# [THE PROBLEM]
Could you please retype exactly the lines from the start of the records below through the line that contains "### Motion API", both included, and leave out the pictures?

Dataset entries:
════

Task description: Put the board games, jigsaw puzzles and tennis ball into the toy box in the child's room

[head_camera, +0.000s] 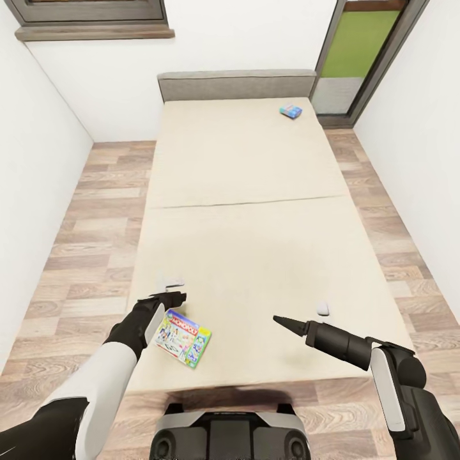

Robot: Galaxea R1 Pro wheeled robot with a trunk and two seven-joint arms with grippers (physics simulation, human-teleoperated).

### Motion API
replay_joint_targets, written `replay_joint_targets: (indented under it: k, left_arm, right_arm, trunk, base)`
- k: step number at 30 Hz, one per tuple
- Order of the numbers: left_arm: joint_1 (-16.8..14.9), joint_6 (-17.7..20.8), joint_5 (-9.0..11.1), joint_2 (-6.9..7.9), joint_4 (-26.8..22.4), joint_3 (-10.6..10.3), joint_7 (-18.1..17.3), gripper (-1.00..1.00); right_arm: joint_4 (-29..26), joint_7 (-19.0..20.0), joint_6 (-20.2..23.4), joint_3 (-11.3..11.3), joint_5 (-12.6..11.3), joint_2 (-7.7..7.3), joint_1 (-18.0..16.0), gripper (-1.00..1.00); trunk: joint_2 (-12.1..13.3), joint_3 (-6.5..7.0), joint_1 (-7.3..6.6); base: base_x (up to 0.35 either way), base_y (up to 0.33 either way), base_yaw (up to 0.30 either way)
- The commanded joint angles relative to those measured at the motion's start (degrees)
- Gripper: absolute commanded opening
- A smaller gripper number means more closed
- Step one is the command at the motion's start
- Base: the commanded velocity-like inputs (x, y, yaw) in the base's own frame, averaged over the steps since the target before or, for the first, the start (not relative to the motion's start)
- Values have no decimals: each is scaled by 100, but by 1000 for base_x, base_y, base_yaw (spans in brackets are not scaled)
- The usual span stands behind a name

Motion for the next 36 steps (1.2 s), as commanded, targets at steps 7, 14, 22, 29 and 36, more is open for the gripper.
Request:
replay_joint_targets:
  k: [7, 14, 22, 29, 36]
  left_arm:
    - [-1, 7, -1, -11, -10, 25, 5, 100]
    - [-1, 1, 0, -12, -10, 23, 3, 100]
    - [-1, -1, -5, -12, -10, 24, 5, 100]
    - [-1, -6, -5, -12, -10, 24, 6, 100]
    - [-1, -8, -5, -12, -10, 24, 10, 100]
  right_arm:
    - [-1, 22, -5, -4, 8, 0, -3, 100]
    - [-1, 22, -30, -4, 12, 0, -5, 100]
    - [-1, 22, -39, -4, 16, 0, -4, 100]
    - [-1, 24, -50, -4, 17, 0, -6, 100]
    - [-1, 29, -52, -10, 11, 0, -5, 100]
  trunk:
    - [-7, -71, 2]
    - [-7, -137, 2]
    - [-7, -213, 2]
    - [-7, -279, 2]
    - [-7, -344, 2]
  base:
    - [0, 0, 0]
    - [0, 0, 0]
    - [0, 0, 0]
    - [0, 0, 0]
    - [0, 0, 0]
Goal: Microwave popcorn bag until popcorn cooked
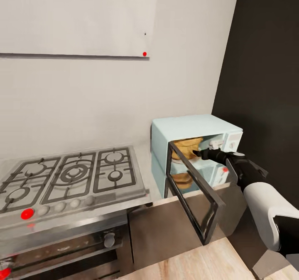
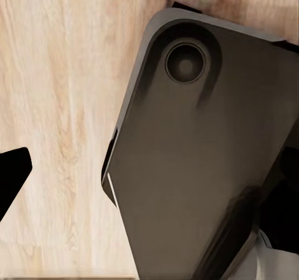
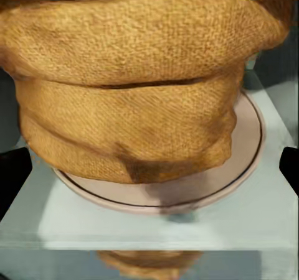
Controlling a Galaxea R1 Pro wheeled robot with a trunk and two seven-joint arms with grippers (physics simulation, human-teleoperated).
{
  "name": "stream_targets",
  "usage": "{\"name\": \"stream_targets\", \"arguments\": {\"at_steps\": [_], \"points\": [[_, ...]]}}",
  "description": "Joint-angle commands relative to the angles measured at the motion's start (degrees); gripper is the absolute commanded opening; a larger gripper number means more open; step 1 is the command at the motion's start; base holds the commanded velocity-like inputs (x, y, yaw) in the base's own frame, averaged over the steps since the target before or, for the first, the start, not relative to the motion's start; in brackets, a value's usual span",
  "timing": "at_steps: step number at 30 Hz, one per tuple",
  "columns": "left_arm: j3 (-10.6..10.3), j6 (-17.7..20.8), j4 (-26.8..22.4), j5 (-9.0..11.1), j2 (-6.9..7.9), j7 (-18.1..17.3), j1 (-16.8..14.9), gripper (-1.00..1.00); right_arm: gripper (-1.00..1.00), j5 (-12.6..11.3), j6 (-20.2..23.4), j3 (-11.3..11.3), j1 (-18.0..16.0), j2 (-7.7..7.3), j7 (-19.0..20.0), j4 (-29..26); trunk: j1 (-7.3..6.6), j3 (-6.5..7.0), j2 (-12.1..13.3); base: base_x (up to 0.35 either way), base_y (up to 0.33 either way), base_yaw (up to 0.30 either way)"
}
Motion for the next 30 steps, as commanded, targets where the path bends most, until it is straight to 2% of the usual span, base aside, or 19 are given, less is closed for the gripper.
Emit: {"name": "stream_targets", "arguments": {"at_steps": [1, 6, 20, 23, 26, 28, 29, 30], "points": [[0.1, -0.1, 0.0, 0.2, -0.02, 0.1, 0.0, 1.00, 1.00, 1.1, 0.3, -0.4, 0.0, 0.08, 0.5, -0.1, -0.03, -0.07, 0.0, -0.315, -0.070, 0.000], [0.1, -0.2, 0.0, 0.2, -0.02, 0.1, 0.0, 1.00, 1.00, 2.4, 0.2, -0.4, 0.0, 0.13, 0.5, -0.1, -0.03, -0.07, 0.0, -0.315, -0.071, 0.000], [0.1, -0.1, 0.0, 0.2, -0.02, 0.1, 0.0, 1.00, 1.00, 2.4, 0.3, -0.4, 0.0, 0.04, 0.3, 0.0, -0.03, -0.07, 0.0, -0.315, -0.070, 0.000], [0.0, -0.2, 0.0, 0.2, -0.02, 0.1, 0.0, 1.00, 1.00, 2.4, 0.4, -0.4, 0.0, -0.67, 0.3, 0.2, -0.03, -0.07, 0.0, -0.316, -0.070, 0.000], [0.0, -0.2, -0.1, 0.2, -0.02, 0.1, 0.0, 1.00, 1.00, 2.9, 0.5, -0.4, 0.7, -2.66, 0.3, 0.8, -0.03, -0.07, 0.0, -0.315, -0.070, 0.000], [0.0, -0.2, -0.1, 0.1, -0.05, 0.1, 0.0, 1.00, 1.00, 4.2, 0.7, -0.5, 2.2, -4.20, 0.3, 2.7, -0.03, -0.07, 0.0, -0.315, -0.070, 0.000], [0.0, -0.2, -0.1, 0.1, -0.08, 0.1, 0.0, 1.00, 1.00, 6.6, 0.5, -0.4, 3.1, -6.09, 0.3, 9.5, -0.03, -0.07, 0.0, -0.315, -0.070, 0.000], [0.0, -0.2, -0.1, 0.1, -0.07, 0.1, 0.0, 1.00, 1.00, 8.8, 0.2, -0.4, 3.2, -6.91, 0.2, 16.1, -0.03, -0.07, 0.0, -0.315, -0.071, 0.000]]}}
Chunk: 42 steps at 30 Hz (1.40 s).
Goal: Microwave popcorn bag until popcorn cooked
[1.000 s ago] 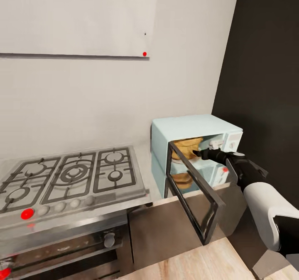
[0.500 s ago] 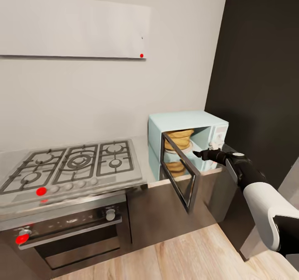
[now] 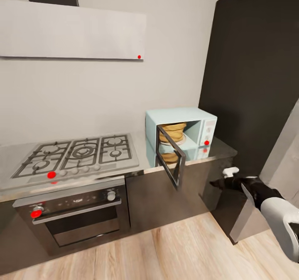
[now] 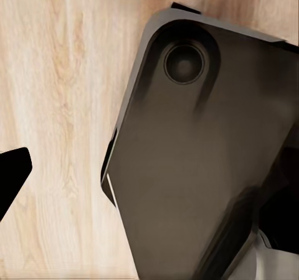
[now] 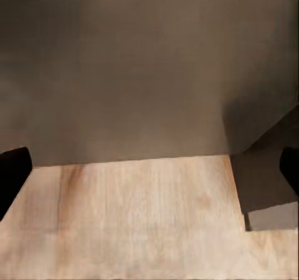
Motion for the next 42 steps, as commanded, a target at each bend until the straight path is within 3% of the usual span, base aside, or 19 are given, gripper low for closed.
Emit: {"name": "stream_targets", "arguments": {"at_steps": [1, 6, 10, 17, 20, 27, 30, 32, 35, 42], "points": [[0.0, -0.1, 0.0, 0.2, 0.00, 0.1, 0.0, 1.00, 1.00, 1.6, -0.2, -0.6, 0.0, -0.20, 0.3, 3.9, -0.03, -0.05, -0.1, -0.315, -0.071, 0.000], [0.0, -0.1, 0.1, 0.2, 0.03, 0.1, 0.0, 1.00, 1.00, 7.3, -5.4, -0.5, 0.4, -0.12, -2.3, 16.1, -0.03, -0.05, -0.1, -0.268, -0.064, 0.000], [0.0, -0.1, 0.1, 0.2, 0.04, 0.1, 0.0, 1.00, 1.00, 8.2, -5.7, -0.4, 7.4, 0.59, -4.3, 17.2, -0.03, -0.05, -0.1, -0.033, -0.009, 0.000], [0.1, -0.1, 0.1, 0.3, 0.04, 0.1, 0.0, 1.00, 1.00, 8.3, -5.8, -0.5, 18.1, 0.72, -8.6, 17.3, -0.03, -0.05, -0.1, -0.001, 0.000, 0.000], [0.1, -0.1, 0.1, 0.3, 0.04, 0.1, 0.0, 1.00, 1.00, 8.2, -6.8, -0.5, 25.7, 0.74, -12.1, 17.3, -0.03, -0.05, -0.1, 0.000, 0.000, 0.000], [0.1, -0.1, 0.1, 0.3, 0.04, 0.1, 0.0, 1.00, 1.00, 7.9, -6.8, -0.6, 34.8, 0.88, -13.8, 17.4, -0.03, -0.05, -0.1, 0.000, 0.000, 0.000], [0.1, -0.1, 0.1, 0.3, 0.04, 0.1, 0.0, 1.00, 1.00, 5.1, -7.0, -0.9, 37.9, 1.85, -17.5, 17.5, -0.03, -0.05, -0.1, 0.000, 0.000, 0.013], [0.1, -0.1, 0.1, 0.3, 0.04, 0.1, 0.0, 1.00, 1.00, 3.2, -8.0, -0.9, 39.8, 3.34, -18.1, 17.4, -0.03, -0.05, -0.1, 0.000, 0.000, 0.178], [0.1, -0.1, 0.1, 0.3, 0.01, 0.1, 0.0, 1.00, 1.00, 2.8, -10.2, -0.9, 41.3, 5.47, -18.4, 17.4, -0.03, -0.05, -0.1, 0.000, 0.000, 0.258], [0.1, -0.1, 0.2, 0.4, -0.05, 0.2, 0.0, 1.00, 1.00, 2.7, -12.2, -0.9, 41.7, 5.76, -18.5, 17.4, -0.03, -0.05, -0.1, 0.000, 0.000, 0.278]]}}
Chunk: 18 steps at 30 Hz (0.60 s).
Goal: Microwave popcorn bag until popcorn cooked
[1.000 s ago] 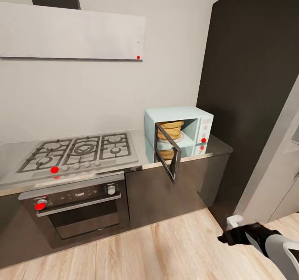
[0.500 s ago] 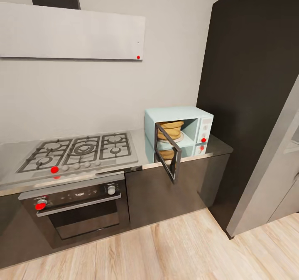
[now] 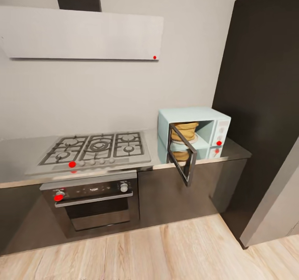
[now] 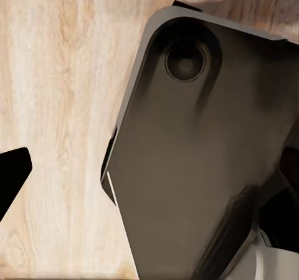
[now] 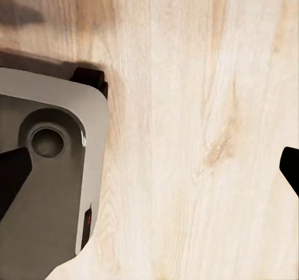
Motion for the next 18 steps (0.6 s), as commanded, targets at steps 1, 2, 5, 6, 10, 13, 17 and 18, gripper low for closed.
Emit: {"name": "stream_targets", "arguments": {"at_steps": [1, 2, 5, 6, 10, 13, 17, 18], "points": [[0.1, -0.1, 0.0, 0.2, -0.02, 0.2, 0.0, 1.00, 1.00, 0.5, 0.1, -0.5, -0.1, -0.06, 0.2, 0.1, 0.01, -0.06, 0.0, 0.000, 0.000, 0.283], [0.1, -0.1, 0.0, 0.2, -0.03, 0.2, 0.0, 1.00, 1.00, 0.5, 0.0, -0.5, -0.1, -0.10, 0.1, 0.1, 0.01, -0.06, 0.0, 0.000, 0.000, 0.283], [0.1, -0.1, 0.1, 0.3, -0.01, 0.2, 0.0, 1.00, 1.00, 0.5, -1.3, -0.5, -0.1, -0.09, -0.3, 0.1, 0.01, -0.06, 0.0, 0.000, 0.000, 0.284], [0.1, -0.1, 0.1, 0.3, -0.04, 0.2, 0.0, 1.00, 1.00, 0.5, -1.8, -0.5, -0.1, -0.07, -0.9, 0.1, 0.01, -0.06, 0.0, 0.000, 0.000, 0.284], [0.0, -0.1, 0.2, 0.2, -0.17, 0.2, 0.0, 1.00, 1.00, 0.5, -2.3, -0.5, -0.1, 0.04, -2.4, 0.1, 0.01, -0.06, 0.0, 0.000, 0.000, 0.284], [-0.1, -0.2, 0.2, 0.1, -0.28, 0.2, 0.0, 1.00, 1.00, 0.5, -2.3, -0.4, 0.1, 0.14, -2.5, 0.1, 0.01, -0.06, 0.0, 0.000, 0.000, 0.284], [-0.2, -0.2, 0.2, -0.2, -0.29, 0.2, 0.0, 1.00, 1.00, 0.4, -2.4, -0.4, 0.5, 0.08, -2.5, 0.1, 0.01, -0.06, 0.0, 0.000, 0.000, 0.254], [-0.2, -0.2, 0.1, -0.3, -0.29, 0.2, 0.0, 1.00, 1.00, 0.4, -2.4, -0.4, 0.5, 0.11, -2.5, 0.1, 0.01, -0.06, 0.0, 0.000, 0.000, 0.095]]}}
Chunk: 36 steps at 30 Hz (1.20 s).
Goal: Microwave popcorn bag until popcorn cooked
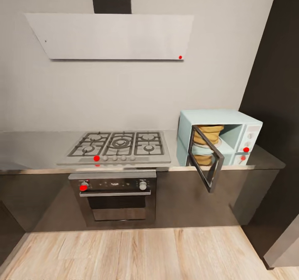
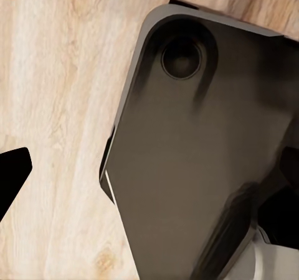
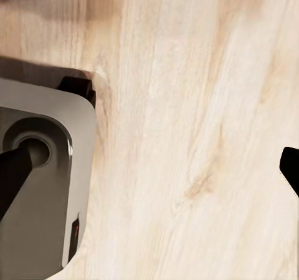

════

# [WRITTEN ANSWER]
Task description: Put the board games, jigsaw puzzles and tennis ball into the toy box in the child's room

[head_camera, +0.000s] 

Robot: Galaxea R1 Pro wheeled robot with a trunk and two seven-joint arms with grippers (physics simulation, human-teleoperated).

### Motion API

The exercise is done.